Hi Ralph and Josh,
>>> Regarding to the schema represented by the picture, I didn't understand the RecoS' behaviour in a node failure situation.
>>> In this case, will mpirun consider the daemon failure as a normal proc failure? If it is correct, should mpirun update the global procs state for all jobs running under the failed daemon?
>> I haven't included the node failure case yet - still on my "to-do" list. In brief, the answer is yes/no. :-)
>> Daemon failure follows the same code path as shown in the flow chart. However, it is up to the individual modules to determine a response to that failure. The "orcm" RecoS module response is to (a) mark all procs on that node as having failed, (b) mark that node as "down" so it won't get reused, and (c) remap and restart all such procs on the remaining available nodes, starting new daemon(s) as required.

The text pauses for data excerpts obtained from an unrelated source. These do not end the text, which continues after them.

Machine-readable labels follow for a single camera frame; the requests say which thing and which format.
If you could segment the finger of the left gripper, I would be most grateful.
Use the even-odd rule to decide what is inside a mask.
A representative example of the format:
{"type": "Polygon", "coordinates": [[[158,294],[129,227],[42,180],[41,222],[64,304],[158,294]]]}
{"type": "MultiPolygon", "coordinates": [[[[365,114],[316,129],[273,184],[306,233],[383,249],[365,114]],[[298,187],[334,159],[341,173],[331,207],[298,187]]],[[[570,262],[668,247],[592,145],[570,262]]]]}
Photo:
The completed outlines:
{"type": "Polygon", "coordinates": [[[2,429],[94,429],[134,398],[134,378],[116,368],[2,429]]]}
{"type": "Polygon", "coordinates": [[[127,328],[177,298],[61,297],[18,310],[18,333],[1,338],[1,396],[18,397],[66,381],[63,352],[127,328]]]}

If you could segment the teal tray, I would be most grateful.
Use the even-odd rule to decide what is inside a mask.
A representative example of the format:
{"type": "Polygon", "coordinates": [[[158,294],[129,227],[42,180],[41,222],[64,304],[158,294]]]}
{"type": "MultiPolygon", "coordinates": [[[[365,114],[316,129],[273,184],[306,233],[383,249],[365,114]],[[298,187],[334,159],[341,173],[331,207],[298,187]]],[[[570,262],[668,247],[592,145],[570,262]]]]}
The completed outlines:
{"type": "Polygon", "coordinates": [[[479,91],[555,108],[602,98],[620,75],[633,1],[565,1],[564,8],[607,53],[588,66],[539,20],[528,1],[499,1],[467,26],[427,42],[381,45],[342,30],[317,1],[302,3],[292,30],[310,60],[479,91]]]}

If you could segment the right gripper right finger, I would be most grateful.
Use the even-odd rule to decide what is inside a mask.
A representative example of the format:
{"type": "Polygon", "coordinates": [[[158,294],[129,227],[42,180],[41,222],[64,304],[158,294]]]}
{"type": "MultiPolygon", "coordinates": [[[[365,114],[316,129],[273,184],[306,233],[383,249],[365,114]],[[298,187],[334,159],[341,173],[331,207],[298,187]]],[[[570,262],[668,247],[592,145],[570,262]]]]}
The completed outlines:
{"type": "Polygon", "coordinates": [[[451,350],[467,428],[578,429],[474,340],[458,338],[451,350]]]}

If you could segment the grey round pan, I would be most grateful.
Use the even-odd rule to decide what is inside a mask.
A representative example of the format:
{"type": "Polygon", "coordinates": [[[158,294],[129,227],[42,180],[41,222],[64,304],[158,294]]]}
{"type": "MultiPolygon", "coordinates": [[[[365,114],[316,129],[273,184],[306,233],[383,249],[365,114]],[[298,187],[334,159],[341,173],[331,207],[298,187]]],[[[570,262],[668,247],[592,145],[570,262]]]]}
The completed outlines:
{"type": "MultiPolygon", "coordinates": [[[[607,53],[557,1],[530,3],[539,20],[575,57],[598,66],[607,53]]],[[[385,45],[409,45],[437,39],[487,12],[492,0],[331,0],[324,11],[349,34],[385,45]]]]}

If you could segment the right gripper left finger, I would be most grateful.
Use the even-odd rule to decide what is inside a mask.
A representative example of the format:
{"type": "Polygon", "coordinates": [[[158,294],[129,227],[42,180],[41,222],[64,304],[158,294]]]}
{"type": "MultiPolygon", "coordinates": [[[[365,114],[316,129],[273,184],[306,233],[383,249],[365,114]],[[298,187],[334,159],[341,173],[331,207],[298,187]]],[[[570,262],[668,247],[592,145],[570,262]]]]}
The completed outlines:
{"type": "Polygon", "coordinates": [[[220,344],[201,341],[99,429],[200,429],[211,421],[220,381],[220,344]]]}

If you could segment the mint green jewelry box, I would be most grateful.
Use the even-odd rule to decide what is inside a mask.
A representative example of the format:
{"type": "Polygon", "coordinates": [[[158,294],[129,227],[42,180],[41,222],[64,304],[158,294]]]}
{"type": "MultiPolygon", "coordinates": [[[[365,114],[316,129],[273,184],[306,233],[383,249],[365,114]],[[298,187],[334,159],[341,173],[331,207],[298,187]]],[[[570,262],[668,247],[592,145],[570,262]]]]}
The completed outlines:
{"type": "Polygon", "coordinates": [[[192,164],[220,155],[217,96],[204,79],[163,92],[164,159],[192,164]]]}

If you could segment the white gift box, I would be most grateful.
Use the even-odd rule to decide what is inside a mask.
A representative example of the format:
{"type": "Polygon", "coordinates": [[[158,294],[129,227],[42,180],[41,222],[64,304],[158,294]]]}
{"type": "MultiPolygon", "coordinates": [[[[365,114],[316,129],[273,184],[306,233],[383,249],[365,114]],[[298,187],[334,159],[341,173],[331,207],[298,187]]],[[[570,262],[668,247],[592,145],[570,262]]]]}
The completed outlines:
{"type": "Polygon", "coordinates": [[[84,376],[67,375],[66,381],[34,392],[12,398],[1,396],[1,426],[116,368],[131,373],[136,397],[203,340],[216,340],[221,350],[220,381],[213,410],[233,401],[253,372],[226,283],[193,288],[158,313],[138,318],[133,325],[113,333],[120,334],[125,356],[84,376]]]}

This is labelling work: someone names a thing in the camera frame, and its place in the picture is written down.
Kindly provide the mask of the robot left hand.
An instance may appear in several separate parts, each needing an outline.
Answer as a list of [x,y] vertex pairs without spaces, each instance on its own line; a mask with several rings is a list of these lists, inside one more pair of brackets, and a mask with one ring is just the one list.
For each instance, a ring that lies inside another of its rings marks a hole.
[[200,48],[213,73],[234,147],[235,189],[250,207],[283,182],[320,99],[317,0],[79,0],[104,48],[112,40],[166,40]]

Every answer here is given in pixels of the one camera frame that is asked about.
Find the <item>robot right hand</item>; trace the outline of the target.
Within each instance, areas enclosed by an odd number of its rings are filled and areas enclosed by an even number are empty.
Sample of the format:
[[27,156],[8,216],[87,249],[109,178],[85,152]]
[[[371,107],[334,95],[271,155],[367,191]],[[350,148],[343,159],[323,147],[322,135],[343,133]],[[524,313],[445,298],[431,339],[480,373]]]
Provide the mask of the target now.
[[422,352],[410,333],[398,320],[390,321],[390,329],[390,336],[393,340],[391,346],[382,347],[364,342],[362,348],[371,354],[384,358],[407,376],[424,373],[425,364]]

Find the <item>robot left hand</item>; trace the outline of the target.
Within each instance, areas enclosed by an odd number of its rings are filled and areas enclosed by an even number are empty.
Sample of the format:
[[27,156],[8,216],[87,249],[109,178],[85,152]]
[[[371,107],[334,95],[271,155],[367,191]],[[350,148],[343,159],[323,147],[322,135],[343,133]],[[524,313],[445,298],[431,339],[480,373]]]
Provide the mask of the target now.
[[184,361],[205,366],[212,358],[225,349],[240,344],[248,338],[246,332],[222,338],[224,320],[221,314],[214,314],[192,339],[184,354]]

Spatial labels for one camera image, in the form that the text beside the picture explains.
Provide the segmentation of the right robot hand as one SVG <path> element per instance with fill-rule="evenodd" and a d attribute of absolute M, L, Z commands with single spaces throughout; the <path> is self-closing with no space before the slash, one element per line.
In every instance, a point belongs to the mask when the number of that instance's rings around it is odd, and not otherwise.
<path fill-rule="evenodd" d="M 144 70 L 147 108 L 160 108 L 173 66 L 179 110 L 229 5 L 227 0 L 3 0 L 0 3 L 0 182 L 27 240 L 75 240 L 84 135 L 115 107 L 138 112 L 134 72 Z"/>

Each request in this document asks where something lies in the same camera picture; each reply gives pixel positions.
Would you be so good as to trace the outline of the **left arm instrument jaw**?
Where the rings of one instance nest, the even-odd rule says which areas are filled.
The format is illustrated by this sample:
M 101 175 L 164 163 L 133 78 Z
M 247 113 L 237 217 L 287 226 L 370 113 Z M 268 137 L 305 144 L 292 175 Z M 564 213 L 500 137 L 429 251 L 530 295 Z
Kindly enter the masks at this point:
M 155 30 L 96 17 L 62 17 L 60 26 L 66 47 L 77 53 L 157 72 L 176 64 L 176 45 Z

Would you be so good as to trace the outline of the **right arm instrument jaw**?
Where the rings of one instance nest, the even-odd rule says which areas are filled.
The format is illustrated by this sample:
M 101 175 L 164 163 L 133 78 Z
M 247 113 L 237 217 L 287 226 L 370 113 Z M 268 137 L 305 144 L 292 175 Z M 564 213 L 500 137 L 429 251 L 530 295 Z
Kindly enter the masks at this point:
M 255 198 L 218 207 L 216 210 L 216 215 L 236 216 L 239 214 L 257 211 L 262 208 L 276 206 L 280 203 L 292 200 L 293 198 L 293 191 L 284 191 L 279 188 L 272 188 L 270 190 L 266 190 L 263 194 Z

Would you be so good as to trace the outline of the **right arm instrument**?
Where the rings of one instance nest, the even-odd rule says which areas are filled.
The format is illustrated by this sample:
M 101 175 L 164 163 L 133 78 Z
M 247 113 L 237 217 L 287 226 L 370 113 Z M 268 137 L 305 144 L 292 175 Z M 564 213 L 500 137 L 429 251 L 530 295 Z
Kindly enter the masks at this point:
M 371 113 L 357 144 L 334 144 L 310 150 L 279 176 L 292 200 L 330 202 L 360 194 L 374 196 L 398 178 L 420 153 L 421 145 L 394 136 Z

>> In the orcm environment, nodes that are replaced or rebooted automatically start their own daemon. This is detected by orcm, and the node state (if the node is rebooted) will automatically be updated to "up" - if it is a new node, it is automatically added to the available resources. This allows the node to be reused once the problem has been corrected. In other environments (ssh, slurm, etc), the node is simply left as "down" as there is no way to know if/when the node becomes available again.
>> If you aren't using the "orcm" module, then the default behavior will abort the job.
> Just to echo this response. The orted and process failures use the same error path, but can be easily differentiated by their jobids. The 'orcm' component is a good example of differentiating these two fault scenarios to correctly recover the ORTE job. Soon we may/should/will have the same ability with certain MPI jobs. :)
Hum... I'm really afraid about this. I understand your choice since it is really a good solution for fail/stop/restart behaviour, but looking from the fail/recovery side, can you envision some alternative for the orted's reconfiguration on the fly?